WHAT THE EXERCISE ASKS
Retype exactly the lines from the line with "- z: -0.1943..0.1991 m" to the end of the data, keeping both boundary lines.
◆ ◆ ◆ ◆ ◆ ◆ ◆
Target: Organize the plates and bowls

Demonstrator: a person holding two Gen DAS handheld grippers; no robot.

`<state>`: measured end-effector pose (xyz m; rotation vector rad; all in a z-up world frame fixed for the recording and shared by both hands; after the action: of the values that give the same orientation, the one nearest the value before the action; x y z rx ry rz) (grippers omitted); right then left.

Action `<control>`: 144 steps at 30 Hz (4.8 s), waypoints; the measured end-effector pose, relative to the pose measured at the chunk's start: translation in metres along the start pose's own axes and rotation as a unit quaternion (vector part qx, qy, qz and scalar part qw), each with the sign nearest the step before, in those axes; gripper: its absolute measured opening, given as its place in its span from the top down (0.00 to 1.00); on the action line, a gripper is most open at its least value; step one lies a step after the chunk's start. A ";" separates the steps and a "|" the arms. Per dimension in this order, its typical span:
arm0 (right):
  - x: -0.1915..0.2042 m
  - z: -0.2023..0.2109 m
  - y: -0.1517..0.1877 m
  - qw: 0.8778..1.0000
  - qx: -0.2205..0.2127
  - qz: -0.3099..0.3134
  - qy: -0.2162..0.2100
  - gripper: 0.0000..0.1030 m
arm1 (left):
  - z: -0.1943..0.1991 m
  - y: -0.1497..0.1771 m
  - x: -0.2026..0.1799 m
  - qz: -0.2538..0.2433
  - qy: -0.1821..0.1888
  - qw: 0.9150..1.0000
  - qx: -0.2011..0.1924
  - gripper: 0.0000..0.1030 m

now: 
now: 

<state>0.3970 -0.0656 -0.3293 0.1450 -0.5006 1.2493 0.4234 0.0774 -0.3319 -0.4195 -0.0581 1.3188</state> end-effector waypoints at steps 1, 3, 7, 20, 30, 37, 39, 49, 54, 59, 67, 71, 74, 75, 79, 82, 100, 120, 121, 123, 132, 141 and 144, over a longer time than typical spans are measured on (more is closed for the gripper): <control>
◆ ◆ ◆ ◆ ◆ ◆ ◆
REPLY
  - z: -0.1943..0.1991 m
  - y: -0.1497..0.1771 m
  - x: -0.2026..0.1799 m
  - qz: -0.2538..0.2433
  - qy: -0.1821..0.1888
  - qw: 0.9150..1.0000
  - qx: -0.2011..0.1924
  - gripper: 0.0000..0.1030 m

now: 
now: 

<state>0.3970 -0.0656 -0.3293 0.1450 -0.5006 1.2493 0.4234 0.0774 -0.3319 -0.4195 -0.0581 1.3188</state> end-effector waypoints at steps 1, 3, 7, 20, 30, 37, 39, 49, 54, 59, 67, 71, 74, 75, 79, 82, 100, 120, 121, 123, 132, 141 and 144, over a longer time than typical spans are measured on (more is closed for the gripper): <control>

The answer is complete, and the exercise is done.